#### [Your goal]
Below is a listing; repeat exactly the lines from the one containing "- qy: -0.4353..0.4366" to the one containing "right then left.", both included.
· · · ·
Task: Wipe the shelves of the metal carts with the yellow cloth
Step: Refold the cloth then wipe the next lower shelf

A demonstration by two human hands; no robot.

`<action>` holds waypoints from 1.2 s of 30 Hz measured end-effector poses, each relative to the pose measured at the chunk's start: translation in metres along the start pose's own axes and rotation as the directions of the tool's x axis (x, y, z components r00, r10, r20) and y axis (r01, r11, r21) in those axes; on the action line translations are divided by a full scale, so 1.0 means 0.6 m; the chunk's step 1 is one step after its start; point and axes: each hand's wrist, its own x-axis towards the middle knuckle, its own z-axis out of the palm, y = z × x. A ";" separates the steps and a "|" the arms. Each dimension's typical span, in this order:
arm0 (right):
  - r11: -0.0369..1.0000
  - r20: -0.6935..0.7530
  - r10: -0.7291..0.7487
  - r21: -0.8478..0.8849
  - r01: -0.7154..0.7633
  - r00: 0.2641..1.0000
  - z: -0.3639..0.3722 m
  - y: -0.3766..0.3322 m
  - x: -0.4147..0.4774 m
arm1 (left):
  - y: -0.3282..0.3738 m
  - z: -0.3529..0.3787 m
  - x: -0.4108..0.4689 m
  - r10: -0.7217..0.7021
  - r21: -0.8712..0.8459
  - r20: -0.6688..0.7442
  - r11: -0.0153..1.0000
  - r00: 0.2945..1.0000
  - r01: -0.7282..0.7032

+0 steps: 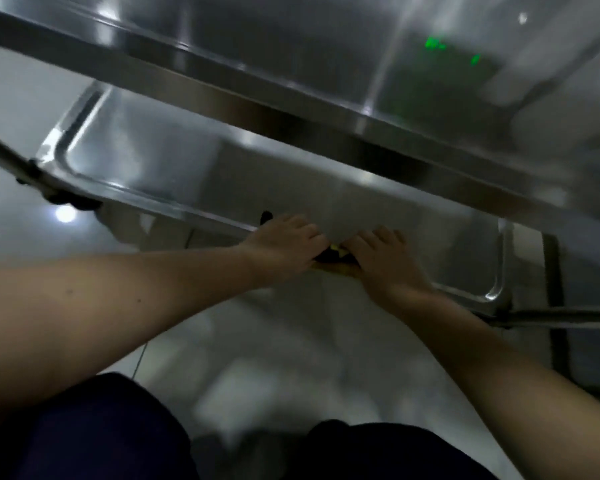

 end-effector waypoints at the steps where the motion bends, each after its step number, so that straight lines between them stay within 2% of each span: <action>1: 0.999 0.034 -0.053 -0.010 0.053 0.998 -0.004 -0.007 0.006 | -0.006 -0.005 -0.013 0.013 0.007 0.042 1.000 0.999 -0.013; 4: 0.996 0.163 -0.091 -0.007 0.093 0.982 -0.034 -0.039 0.038 | -0.032 -0.032 -0.053 0.007 -0.029 0.103 1.000 0.995 -0.004; 5: 0.997 0.216 -0.079 0.003 0.080 0.973 -0.049 -0.058 0.048 | -0.038 -0.046 -0.073 -0.030 -0.071 0.099 0.997 0.995 0.037; 7: 0.998 0.286 -0.064 0.035 0.057 0.956 -0.085 -0.105 0.067 | -0.037 -0.081 -0.111 -0.083 -0.183 -0.002 0.980 0.997 0.081; 9: 0.995 0.349 -0.042 0.096 0.008 0.936 -0.128 -0.156 0.084 | -0.032 -0.138 -0.153 -0.175 -0.215 0.033 0.960 0.984 0.178; 11: 0.980 0.348 -0.047 0.197 -0.024 0.936 -0.172 -0.207 0.094 | -0.022 -0.183 -0.197 -0.352 -0.261 0.169 0.885 0.920 0.387; 12: 0.971 0.360 -0.049 0.235 -0.040 0.932 -0.200 -0.236 0.100 | -0.021 -0.211 -0.226 -0.441 -0.315 0.232 0.809 0.867 0.496; 14: 0.966 0.406 -0.093 0.259 -0.016 0.909 -0.256 -0.289 0.110 | -0.016 -0.267 -0.292 -0.587 -0.420 0.205 0.670 0.783 0.612; 16: 0.955 0.421 -0.184 0.292 0.060 0.888 -0.320 -0.338 0.115 | -0.008 -0.320 -0.362 -0.684 -0.488 0.133 0.585 0.717 0.648; 18: 0.938 0.389 -0.256 0.323 0.129 0.885 -0.391 -0.382 0.118 | -0.003 -0.386 -0.426 -0.738 -0.515 0.125 0.523 0.664 0.679; 20: 0.910 0.338 -0.333 0.358 0.207 0.880 -0.473 -0.425 0.120 | 0.004 -0.476 -0.480 -0.760 -0.538 0.118 0.492 0.639 0.685; 22: 0.878 0.293 -0.402 0.393 0.274 0.867 -0.569 -0.471 0.123 | 0.004 -0.571 -0.538 -0.798 -0.558 0.043 0.480 0.602 0.677; 25: 0.828 0.177 -0.486 0.406 0.387 0.856 -0.736 -0.543 0.134 | 0.000 -0.742 -0.620 -0.864 -0.547 -0.031 0.435 0.502 0.715; 30: 0.772 0.011 -0.554 0.382 0.508 0.833 -1.000 -0.667 0.179 | -0.043 -1.003 -0.729 -0.944 -0.503 -0.076 0.315 0.322 0.805; 34: 0.761 -0.065 -0.553 0.365 0.536 0.830 -1.151 -0.754 0.236 | -0.104 -1.151 -0.796 -0.960 -0.529 -0.171 0.279 0.222 0.801; 36: 0.767 -0.101 -0.538 0.353 0.536 0.837 -1.209 -0.795 0.270 | -0.145 -1.209 -0.825 -0.953 -0.558 -0.230 0.294 0.196 0.776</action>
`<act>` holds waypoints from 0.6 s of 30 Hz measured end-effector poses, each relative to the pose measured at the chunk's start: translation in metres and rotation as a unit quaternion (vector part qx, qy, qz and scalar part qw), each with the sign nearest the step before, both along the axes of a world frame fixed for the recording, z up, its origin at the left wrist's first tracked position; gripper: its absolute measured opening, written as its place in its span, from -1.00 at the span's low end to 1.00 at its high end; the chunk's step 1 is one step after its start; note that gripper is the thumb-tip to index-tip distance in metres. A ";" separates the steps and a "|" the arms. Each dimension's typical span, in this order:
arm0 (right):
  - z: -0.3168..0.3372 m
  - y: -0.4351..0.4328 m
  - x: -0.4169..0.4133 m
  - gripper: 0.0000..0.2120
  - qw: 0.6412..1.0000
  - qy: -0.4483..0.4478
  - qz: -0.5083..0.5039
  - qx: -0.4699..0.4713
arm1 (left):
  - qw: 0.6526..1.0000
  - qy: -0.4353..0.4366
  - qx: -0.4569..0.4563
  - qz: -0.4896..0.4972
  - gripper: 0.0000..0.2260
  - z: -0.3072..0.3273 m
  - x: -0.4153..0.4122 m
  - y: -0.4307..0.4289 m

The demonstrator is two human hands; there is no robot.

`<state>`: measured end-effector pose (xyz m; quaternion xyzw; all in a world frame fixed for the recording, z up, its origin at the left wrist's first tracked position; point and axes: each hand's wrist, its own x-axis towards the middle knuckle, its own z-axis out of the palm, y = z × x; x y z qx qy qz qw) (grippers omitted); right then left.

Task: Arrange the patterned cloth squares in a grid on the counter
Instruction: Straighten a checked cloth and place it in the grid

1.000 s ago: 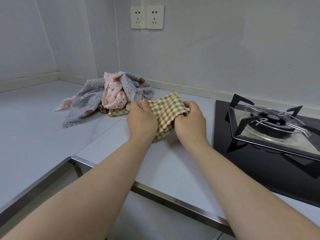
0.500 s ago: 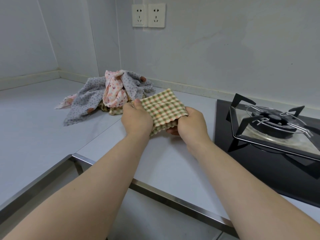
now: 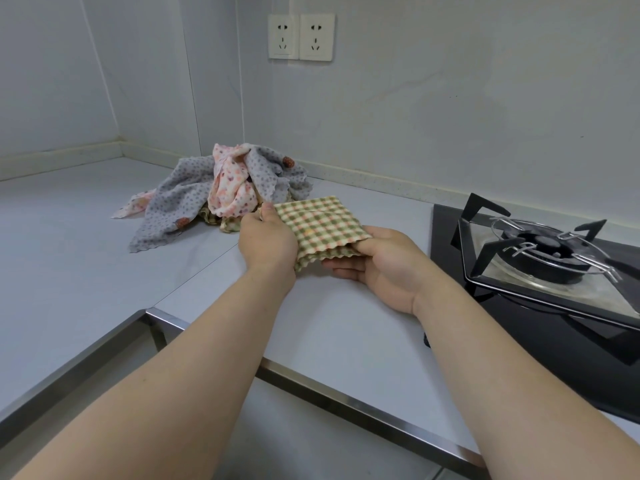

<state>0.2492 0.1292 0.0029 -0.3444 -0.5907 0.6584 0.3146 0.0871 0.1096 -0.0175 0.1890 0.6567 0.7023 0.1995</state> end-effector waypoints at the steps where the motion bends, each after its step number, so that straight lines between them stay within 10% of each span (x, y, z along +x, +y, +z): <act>1: 0.001 0.000 0.003 -0.69 1.000 0.015 0.012 -0.015 | 1.000 0.001 0.002 0.001 -0.63 0.000 -0.001 0.000; 11: 0.009 0.007 0.014 -0.53 0.989 0.049 -0.059 -0.124 | 0.992 0.120 0.024 -0.038 -0.68 0.005 0.011 -0.010; 18: 0.002 0.010 0.002 -0.46 0.977 -0.093 -0.181 0.061 | 0.953 0.288 0.041 -0.080 -0.73 0.010 0.024 -0.020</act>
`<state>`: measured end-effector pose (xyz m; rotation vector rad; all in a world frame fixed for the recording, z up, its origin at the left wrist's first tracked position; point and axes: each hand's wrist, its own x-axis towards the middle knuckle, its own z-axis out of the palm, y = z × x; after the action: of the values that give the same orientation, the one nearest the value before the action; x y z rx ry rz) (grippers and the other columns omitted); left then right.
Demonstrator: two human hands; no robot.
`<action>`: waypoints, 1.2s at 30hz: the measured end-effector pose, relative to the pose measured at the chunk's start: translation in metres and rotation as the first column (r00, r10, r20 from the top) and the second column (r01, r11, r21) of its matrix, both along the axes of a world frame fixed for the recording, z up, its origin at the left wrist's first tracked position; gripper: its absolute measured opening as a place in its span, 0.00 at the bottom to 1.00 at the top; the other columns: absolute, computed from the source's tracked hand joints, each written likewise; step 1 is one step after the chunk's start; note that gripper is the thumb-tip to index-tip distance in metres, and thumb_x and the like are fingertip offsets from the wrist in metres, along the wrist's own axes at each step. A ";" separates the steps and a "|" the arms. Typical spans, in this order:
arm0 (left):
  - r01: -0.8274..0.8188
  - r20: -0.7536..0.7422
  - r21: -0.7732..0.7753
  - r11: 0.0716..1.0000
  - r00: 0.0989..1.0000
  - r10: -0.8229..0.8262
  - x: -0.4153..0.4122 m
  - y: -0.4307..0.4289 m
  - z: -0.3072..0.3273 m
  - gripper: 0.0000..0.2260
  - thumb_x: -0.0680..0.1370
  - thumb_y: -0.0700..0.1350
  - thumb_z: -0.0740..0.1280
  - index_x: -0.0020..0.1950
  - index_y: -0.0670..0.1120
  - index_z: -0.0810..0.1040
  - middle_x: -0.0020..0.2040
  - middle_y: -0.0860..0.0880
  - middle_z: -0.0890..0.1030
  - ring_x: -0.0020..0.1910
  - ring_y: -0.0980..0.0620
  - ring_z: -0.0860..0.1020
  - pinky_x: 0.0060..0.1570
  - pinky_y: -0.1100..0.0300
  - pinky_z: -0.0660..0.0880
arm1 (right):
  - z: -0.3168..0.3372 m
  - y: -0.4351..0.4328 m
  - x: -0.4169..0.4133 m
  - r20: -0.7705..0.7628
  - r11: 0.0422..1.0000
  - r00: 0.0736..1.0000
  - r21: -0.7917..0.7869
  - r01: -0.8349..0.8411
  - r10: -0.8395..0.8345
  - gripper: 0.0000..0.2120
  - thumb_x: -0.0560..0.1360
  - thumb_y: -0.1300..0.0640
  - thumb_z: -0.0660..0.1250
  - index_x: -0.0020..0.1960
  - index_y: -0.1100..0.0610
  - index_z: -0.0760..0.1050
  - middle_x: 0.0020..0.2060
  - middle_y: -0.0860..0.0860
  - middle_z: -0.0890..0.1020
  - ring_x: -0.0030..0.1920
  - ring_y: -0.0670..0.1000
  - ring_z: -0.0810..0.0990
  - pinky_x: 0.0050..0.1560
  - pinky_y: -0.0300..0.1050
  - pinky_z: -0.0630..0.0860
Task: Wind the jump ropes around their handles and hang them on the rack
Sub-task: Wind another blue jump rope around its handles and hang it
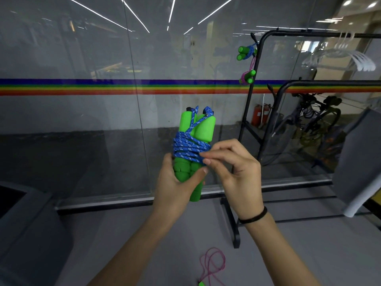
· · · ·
#### [Written response]
  - qy: -0.4353..0.4366
  - qx: -0.4569..0.4563
  - qz: -0.4896..0.4972
  - gripper: 0.0000..0.2260
  - z: -0.3072..0.3273 m
  - x: -0.4153..0.4122 m
  - y: -0.4307..0.4289 m

The demonstrator is two human hands; there is no robot.

`<state>`: measured end-effector pose (xyz m; quaternion xyzw; all in a world frame fixed for the recording, z up, its origin at the left wrist's first tracked position; point and axes: each hand's wrist, its own x-axis towards the middle knuckle, its own z-axis out of the palm, y = z × x; x y z qx qy qz qw) (grippers omitted); right then left.

The response to this exercise is done.